Re: [PATCH] xfs: don't take a spinlock unconditionally in the DIO fastpath

Dave Chinner <david@xxxxxxxxxxxxx> · Tue, 25 May 2021 17:18:21 +1000

On Thu, May 20, 2021 at 04:33:32PM -0700, Darrick J. Wong wrote:
> On Wed, May 19, 2021 at 11:19:20AM +1000, Dave Chinner wrote:
> > From: Dave Chinner <dchinner@xxxxxxxxxx>
> > 
> > Because this happens at high thread counts on high IOPS devices
> > doing mixed read/write AIO-DIO to a single file at about a million
> > iops:
> > 
> >    64.09%     0.21%  [kernel]            [k] io_submit_one
> >    - 63.87% io_submit_one
> >       - 44.33% aio_write
> >          - 42.70% xfs_file_write_iter
> >             - 41.32% xfs_file_dio_write_aligned
> >                - 25.51% xfs_file_write_checks
> >                   - 21.60% _raw_spin_lock
> >                      - 21.59% do_raw_spin_lock
> >                         - 19.70% __pv_queued_spin_lock_slowpath
> > 
> > This also happens of the IO completion IO path:
> > 
> >    22.89%     0.69%  [kernel]            [k] xfs_dio_write_end_io
> >    - 22.49% xfs_dio_write_end_io
> >       - 21.79% _raw_spin_lock
> >          - 20.97% do_raw_spin_lock
> >             - 20.10% __pv_queued_spin_lock_slowpath                                                                                                            ▒
> 
> Super long line there.

Ah, forgot to trim it.

> > @@ -500,7 +510,17 @@ xfs_dio_write_end_io(
> >  	 * other IO completions here to update the EOF. Failing to serialise
> >  	 * here can result in EOF moving backwards and Bad Things Happen when
> >  	 * that occurs.
> > +	 *
> > +	 * As IO completion only ever extends EOF, we can do an unlocked check
> > +	 * here to avoid taking the spinlock.
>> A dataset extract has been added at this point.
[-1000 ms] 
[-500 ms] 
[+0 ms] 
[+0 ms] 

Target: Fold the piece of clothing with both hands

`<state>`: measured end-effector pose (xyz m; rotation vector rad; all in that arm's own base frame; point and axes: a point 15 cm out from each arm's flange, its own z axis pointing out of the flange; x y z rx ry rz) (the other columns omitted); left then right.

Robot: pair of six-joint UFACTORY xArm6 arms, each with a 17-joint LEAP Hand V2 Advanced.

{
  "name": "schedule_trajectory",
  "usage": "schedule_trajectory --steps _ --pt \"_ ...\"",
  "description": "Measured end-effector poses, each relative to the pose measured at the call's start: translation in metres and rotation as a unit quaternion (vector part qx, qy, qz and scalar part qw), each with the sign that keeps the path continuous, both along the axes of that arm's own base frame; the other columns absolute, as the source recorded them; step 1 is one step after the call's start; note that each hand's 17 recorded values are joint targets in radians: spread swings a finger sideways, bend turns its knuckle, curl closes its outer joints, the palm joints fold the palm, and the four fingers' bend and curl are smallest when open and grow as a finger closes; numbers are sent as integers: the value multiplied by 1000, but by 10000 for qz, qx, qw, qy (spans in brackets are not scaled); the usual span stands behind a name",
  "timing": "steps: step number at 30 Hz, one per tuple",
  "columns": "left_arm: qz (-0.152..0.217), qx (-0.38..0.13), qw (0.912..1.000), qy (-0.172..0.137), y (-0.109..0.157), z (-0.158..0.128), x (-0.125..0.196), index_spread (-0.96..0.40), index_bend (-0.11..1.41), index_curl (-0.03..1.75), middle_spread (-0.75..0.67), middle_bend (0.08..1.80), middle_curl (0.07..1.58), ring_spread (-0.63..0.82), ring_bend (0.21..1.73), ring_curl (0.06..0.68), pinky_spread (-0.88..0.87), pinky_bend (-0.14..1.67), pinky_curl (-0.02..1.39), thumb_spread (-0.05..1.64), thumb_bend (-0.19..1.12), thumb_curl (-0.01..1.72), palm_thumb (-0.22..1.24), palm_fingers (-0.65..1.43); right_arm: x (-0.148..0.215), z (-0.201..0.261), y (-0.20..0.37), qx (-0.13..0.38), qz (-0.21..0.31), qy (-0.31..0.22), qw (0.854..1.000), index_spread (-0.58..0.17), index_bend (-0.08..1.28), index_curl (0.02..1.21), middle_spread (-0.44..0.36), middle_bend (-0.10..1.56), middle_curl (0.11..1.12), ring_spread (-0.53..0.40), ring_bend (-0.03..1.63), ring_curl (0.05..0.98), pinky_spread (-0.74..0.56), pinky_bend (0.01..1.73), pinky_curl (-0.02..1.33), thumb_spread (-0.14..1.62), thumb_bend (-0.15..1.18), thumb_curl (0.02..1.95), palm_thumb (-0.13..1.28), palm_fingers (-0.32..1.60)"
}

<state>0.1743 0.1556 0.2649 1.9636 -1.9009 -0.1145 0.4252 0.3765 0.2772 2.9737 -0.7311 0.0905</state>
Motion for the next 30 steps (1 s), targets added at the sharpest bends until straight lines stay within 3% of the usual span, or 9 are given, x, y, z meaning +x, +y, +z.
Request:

If we land within the current EOF,
> > +	 * then we do not need to do an extending update at all, and we don't
> > +	 * need to take the lock to check this. If we race with an update moving
> > +	 * EOF, then we'll either still be beyond EOF and need to take the lock,
> > +	 * or we'll be within EOF and we don't need to take it at all.
> 
> Is truncate locked out at this point too?  I /think/ it is since we
> still hold the iolock (shared or excl) which blocks truncate?

truncate and fallocate are locked out because the inode dio count is
still elevated at this point. i.e. they'll block in inode_dio_wait()
until we return to iomap_dio_complete() and it (eventually) calls
inode_dio_end()....

Cheers,

Dave.
-- 
Dave Chinner
david@xxxxxxxxxxxxx